Lì, il 28 novembre, si era avuta la presunzione di attribuire alla politica il ruolo di determinare le strategie di una lotta alla criminalità i cui contorni in realtà essa non è nelle condizioni neanche di valutare, con il rischio di fornire all’opinione pubblica una visione eccessivamente allarmistica o quantomeno falsata di quello che sta avvenendo.

Qui c’è stata la concreta risposta di chi a quella passerella mediatica non era stato invitato a partecipare (il questore e gli “sbirri”), o si era volutamente sottratto (il procuratore Dinapoli). Hanno preso l’attentatore del sindaco, e lo hanno fatto attingendo esclusivamente al “bagaglio professionale del poliziotto”, collocando nella giusta dimensione il suo gesto, (un caso di criminalità individuale), un episodio gravissimo ma isolato, escludendo che esista una struttura malavitosa che trami tutta insieme contro la comunità. Pensiero di fondo che invece trasudava dalla convention al teatro Verdi.

Si giocava una partita importante intorno a quell’auto bruciata. Poteva sembrare un attacco frontale alle istituzioni, alle quali in certi periodi può far comodo sentirsi sotto assedio, soprattutto quando a loro volta avvertono la pressione della magistratura. E dunque un clima di allarme sociale, di insicurezza, in cui si chiede a inquirenti e investigatori di dedicarsi con maggiore attenzione alla malavita (anche se questa è ormai ben lontana da quella che segnò questa terra nel ventennio 1980-2000) può dare fiato a una politica e a una pubblica amministrazione che troppo spesso negli ultimi mesi sono state segnate da piccole e grandi disavventure giudiziarie.

Non è stato un caso che la platea del “Verdi” era popolata da personaggi che più o meno recentemente sono stati indagati, o addirittura arrestati, per reati commessi proprio nell’esercizio delle loro funzioni pubbliche. E che battevano i pugni, in quella kermesse, chiedendo una risposta dura alla malavita. Ma qual è la malavita?

Persino l’unico magistrato presente, il procuratore antimafia Cataldo Motta, quello che più di tutti ha contribuito a distruggere la Sacra corona unita nel Salento, leggeva inquietanti verbali in cui si raccontava di antiche alleanze mafiose che sembravano disegnare scenari ormai quasi nostalgici per chi viveva di pane e mafia. Ma che nulla hanno a che fare con la malavita sciatta e disorganizzata di oggi.

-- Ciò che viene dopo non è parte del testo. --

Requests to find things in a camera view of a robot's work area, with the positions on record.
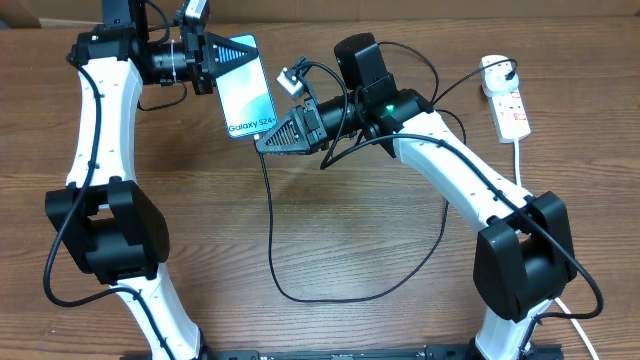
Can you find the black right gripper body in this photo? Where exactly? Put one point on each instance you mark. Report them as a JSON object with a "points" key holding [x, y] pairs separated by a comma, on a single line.
{"points": [[312, 117]]}

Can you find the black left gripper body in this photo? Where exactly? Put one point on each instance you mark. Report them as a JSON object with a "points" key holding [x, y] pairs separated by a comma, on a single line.
{"points": [[193, 49]]}

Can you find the black smartphone blue screen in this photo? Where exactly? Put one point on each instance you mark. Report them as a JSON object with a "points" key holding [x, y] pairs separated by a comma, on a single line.
{"points": [[246, 100]]}

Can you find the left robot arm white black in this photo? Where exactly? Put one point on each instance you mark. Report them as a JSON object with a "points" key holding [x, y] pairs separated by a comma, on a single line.
{"points": [[104, 220]]}

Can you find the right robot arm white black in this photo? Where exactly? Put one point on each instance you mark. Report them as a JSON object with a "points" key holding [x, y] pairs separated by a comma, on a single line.
{"points": [[524, 251]]}

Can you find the white charger plug adapter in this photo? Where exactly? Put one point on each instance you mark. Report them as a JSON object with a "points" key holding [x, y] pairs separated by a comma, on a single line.
{"points": [[498, 75]]}

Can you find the white power strip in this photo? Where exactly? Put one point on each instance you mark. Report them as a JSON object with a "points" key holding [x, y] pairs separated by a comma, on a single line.
{"points": [[509, 116]]}

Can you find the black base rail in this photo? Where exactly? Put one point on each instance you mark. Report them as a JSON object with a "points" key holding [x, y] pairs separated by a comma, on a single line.
{"points": [[350, 355]]}

Mimmo Consales, dopo l’attentato, si era rivolto ai carabinieri per cercare di risalire all’autore. Ma a catturarlo sono stati i poliziotti della Digos di Vincenzo Zingaro, ossia gli stessi che da due anni indagano su di lui e le cui inchieste lo hanno portato davanti ai giudici.

Ed ecco allora che questa sorta di contro-convention che prende vita in Procura offre uno spaccato completamente diverso. In cui il piccolo criminale si può permettere il lusso di avere in rubrica il numero telefonico del sindaco, di inseguirlo per oltre un anno dopo essersi impegnato per lui (così racconta) nella campagna elettorale, di minacciarlo anche in maniera esplicita senza mai però essere da lui denunciato. “Mi ha concesso appuntamenti in alcuni bar e a palazzo Nervegna”, racconta l’attentatore. “Mimmo mi diceva di non preoccuparmi che si stava adoperando per trovare lavoro”.

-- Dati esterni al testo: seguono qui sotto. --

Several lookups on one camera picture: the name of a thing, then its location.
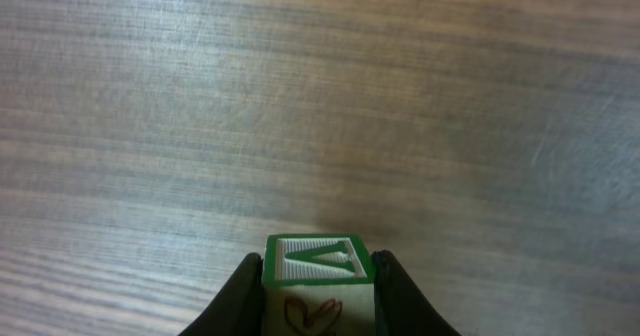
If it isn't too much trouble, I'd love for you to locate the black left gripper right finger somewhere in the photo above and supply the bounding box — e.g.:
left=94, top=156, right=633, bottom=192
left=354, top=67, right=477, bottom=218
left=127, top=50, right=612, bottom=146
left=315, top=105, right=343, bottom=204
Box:
left=371, top=250, right=461, bottom=336

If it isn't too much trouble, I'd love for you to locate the white red striped block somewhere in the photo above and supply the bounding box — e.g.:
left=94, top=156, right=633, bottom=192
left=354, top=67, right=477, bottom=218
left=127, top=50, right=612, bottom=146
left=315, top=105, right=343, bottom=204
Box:
left=262, top=234, right=376, bottom=336

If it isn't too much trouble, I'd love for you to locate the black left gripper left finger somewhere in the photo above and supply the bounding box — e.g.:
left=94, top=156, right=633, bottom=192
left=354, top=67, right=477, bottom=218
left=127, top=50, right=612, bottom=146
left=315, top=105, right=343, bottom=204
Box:
left=179, top=253, right=264, bottom=336

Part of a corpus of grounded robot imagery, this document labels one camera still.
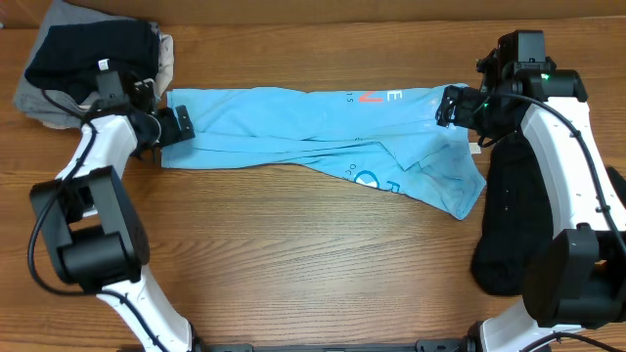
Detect light blue printed t-shirt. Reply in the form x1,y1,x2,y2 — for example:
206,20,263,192
161,86,486,220

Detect black garment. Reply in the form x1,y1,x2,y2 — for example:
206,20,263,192
470,133,553,296

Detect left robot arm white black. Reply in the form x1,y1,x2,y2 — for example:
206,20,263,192
27,70,204,351

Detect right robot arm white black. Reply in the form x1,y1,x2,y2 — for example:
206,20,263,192
416,30,625,351

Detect folded grey garment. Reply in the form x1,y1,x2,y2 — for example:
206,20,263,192
13,0,123,129

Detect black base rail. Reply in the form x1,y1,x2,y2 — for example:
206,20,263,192
192,337,482,352

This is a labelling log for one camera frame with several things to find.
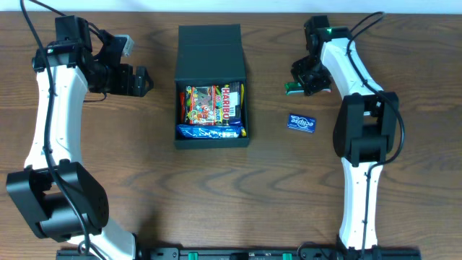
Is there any green mint candy roll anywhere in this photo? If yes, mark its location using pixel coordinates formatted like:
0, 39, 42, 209
284, 82, 331, 96

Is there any blue Eclipse mint box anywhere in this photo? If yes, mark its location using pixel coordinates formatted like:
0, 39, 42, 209
287, 113, 316, 134

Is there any blue Oreo snack pack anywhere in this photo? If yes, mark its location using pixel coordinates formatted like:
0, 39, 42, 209
176, 124, 247, 139

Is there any black Haribo candy bag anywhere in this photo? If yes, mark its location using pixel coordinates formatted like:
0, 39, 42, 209
184, 83, 242, 126

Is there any dark green gift box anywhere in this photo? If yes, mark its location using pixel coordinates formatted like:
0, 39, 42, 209
174, 25, 250, 150

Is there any yellow candy bag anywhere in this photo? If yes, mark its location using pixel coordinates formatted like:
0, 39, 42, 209
240, 82, 247, 137

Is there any red Hacks candy bag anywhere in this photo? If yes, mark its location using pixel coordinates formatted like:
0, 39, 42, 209
179, 92, 186, 124

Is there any dark blue candy bar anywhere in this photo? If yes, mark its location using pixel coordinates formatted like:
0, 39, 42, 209
229, 82, 242, 125

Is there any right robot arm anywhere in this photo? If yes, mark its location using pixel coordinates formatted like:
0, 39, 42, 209
285, 15, 405, 251

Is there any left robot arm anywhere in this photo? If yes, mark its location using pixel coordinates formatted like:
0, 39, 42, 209
6, 33, 153, 259

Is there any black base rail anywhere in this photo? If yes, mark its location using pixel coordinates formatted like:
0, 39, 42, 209
56, 246, 422, 260

Ecco, l’idea che viene fuori dall’arresto di D’Errico e dalle misurate parole del procuratore Marco Dinapoli, è che ci troviamo in una situazione diametralmente opposta a quella messa in scena al teatro Verdi. A Brindisi sembrano esserci una piccola criminalità e una classe politica ancora più piccola, che non vanno a braccetto ma le cui strade spesso si incrociano e qualche volta si sovrappongono. Come in questo caso.

Per questo capita che gli sbirri che danno la caccia agli uni a volte finiscono poi per doversi occupare anche degli altri. E a scanso di equivoci è meglio tenerli a distanza.